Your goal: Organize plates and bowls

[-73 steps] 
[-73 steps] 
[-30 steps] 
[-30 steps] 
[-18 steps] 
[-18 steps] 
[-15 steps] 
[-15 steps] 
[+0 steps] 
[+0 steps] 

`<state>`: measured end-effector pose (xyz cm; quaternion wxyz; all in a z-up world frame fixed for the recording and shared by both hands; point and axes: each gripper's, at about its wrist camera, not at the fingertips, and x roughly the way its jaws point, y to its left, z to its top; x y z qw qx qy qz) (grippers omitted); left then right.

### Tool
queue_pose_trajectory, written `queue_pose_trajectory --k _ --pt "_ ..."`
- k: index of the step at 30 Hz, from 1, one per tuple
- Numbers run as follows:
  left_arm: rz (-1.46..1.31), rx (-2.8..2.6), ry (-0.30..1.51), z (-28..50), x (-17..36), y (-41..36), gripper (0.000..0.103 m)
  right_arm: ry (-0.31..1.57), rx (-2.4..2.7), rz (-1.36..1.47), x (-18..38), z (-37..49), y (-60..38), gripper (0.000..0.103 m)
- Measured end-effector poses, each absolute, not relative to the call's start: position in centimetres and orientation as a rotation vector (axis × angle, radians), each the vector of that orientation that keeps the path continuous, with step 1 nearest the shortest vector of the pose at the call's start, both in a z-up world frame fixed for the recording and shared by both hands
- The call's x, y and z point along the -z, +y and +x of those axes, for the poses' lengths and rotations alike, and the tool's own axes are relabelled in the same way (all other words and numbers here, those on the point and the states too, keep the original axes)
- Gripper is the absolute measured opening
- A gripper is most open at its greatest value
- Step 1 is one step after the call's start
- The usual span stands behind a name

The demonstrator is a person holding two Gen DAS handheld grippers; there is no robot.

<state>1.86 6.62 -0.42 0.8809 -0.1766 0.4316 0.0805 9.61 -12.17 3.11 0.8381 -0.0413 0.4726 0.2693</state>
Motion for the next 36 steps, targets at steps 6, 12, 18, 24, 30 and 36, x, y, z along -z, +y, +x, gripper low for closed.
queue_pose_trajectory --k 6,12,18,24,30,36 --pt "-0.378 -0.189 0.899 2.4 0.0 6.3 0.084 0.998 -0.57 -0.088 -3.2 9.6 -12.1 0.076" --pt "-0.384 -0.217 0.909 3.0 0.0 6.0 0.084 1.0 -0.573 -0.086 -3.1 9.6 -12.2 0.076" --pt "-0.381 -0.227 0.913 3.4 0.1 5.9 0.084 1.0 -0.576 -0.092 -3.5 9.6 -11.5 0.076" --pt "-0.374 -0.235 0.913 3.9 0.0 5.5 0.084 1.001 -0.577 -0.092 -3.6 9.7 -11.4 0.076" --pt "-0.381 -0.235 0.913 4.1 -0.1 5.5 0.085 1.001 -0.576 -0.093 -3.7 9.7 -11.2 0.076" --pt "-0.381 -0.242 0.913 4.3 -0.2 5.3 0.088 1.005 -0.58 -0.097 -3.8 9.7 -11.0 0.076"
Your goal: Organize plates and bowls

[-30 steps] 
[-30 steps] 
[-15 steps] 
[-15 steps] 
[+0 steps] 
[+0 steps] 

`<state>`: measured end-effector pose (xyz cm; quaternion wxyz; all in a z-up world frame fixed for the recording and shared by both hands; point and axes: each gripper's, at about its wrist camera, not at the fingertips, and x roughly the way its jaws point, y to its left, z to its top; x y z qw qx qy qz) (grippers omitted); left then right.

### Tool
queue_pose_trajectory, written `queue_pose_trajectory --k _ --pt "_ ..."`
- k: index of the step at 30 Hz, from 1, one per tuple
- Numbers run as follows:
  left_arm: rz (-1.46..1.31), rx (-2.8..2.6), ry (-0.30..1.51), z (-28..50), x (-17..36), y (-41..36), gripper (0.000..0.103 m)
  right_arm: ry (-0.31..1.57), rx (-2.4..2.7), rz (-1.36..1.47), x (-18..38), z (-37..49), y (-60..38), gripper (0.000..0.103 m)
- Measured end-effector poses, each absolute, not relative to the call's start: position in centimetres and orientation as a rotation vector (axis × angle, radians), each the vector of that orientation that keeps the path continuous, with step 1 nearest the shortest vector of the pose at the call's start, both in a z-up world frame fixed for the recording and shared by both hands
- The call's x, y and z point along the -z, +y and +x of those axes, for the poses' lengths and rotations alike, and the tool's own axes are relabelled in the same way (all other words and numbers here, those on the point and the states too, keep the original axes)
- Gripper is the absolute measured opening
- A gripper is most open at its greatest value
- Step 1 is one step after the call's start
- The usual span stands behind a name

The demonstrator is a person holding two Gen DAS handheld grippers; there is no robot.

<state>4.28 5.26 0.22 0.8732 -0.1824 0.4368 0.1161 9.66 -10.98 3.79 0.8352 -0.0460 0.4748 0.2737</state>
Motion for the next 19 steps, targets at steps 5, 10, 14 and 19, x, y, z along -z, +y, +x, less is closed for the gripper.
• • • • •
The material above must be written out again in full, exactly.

Your goal: Organize plates and bowls

[-73 steps] 
[-73 steps] 
[-30 steps] 
[-30 steps] 
[-18 steps] 
[-18 steps] 
[-15 steps] 
[-15 steps] 
[+0 steps] 
[+0 steps] 

`<state>`: measured end-effector pose (xyz cm; quaternion wxyz; all in a z-up world frame fixed for the recording and shared by both hands; point and axes: each gripper's, at about its wrist camera, not at the fingertips, and x roughly the way its jaws point, y to its left, z to its top; x y z qw qx qy qz) (grippers omitted); left then right.

### Tool
queue_pose_trajectory, written `queue_pose_trajectory --k _ --pt "_ ..."`
- k: index of the step at 30 Hz, from 1, one per tuple
- Numbers run as follows:
  left_arm: rz (-1.46..1.31), rx (-2.8..2.6), ry (-0.30..1.51), z (-28..50), x (-17..36), y (-41..36), gripper (0.000..0.103 m)
  right_arm: ry (-0.31..1.57), rx (-2.4..2.7), rz (-1.36..1.47), x (-18..38), z (-37..49), y (-60..38), gripper (0.000..0.103 m)
- Measured end-effector poses, each absolute, not relative to the call's start: position in centimetres and orientation as a rotation vector (axis × angle, radians), each the vector of that orientation that keeps the path continuous, with step 1 nearest the shortest vector of the pose at the call's start, both in a z-up world frame fixed for the recording and shared by both hands
- The call's x, y and z point along the -z, +y and +x of those axes, for the poses' lengths and rotations alike, and the tool's own axes are relabelled in the same way (all other words and numbers here, those on the point and the states too, keep the original axes)
- Gripper is the absolute measured opening
- A gripper is most open at its greatest value
- Step 1 is one step after the call's start
- The usual span stands behind a name

The demonstrator is a person holding two Gen DAS handheld grippers; there is no robot.

<state>1.86 6.62 -0.42 0.8809 -0.1766 0.4316 0.0805 9.61 -12.17 3.11 0.8381 -0.0413 0.4726 0.2693</state>
Motion for the next 36 steps, targets at steps 6, 12, 18, 24, 30 and 36, x, y, z along -z, +y, +x, gripper low for closed.
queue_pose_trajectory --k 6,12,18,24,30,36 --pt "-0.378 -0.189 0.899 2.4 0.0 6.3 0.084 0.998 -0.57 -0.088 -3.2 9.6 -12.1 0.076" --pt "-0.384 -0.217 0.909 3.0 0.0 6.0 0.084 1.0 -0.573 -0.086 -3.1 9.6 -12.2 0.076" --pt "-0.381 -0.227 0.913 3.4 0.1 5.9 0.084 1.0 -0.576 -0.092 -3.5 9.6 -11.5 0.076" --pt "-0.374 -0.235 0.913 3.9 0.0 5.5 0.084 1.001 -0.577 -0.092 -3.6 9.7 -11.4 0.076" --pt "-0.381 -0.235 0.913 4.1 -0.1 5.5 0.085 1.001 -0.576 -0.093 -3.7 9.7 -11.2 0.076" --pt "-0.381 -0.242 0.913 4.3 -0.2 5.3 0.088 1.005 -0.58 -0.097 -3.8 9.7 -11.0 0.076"
Your goal: Organize plates and bowls

[-30 steps] 
[-30 steps] 
[-15 steps] 
[-15 steps] 
[+0 steps] 
[+0 steps] 

`<state>`: measured end-effector pose (xyz cm; quaternion wxyz; all in a z-up world frame fixed for the recording and shared by both hands; point and axes: each gripper's, at about its wrist camera, not at the fingertips, and x roughly the way its jaws point, y to its left, z to its top; x y z qw qx qy qz) (grippers omitted); left then right.

### Tool
queue_pose_trajectory, written `queue_pose_trajectory --k _ --pt "_ ..."`
- k: index of the step at 30 Hz, from 1, one per tuple
- Numbers run as follows:
  left_arm: rz (-1.46..1.31), rx (-2.8..2.6), ry (-0.30..1.51), z (-28..50), x (-17..36), y (-41..36), gripper (0.000..0.103 m)
  right_arm: ry (-0.31..1.57), rx (-2.4..2.7), rz (-1.36..1.47), x (-18..38), z (-37..49), y (-60..38), gripper (0.000..0.103 m)
- Measured end-effector poses, each absolute, not relative to the call's start: position in centimetres and orientation as a rotation vector (axis × angle, radians), each the vector of that orientation that keeps the path continuous, with step 1 nearest the shortest vector of the pose at the call's start, both in a z-up world frame fixed for the recording and shared by both hands
- The call's x, y and z point along the -z, +y and +x of those axes, for the poses' lengths and rotations alike, and the tool's own axes are relabelled in the same way (all other words and numbers here, those on the point and the states too, keep the original axes)
- Gripper is the absolute measured opening
- A gripper is most open at its greatest value
- Step 1 is one step after the call's start
- The usual span stands behind a name

The demonstrator is a person holding two Gen DAS handheld grippers; there is no robot.

<state>4.28 5.26 0.22 0.8732 -0.1824 0.4368 0.1161 9.66 -10.98 3.79 0.8352 -0.0460 0.4748 0.2737</state>
Motion for the next 19 steps, targets at steps 5, 10, 14 and 19, x, y, z along -z, +y, +x, less is closed for the gripper.

This answer has now been given in full.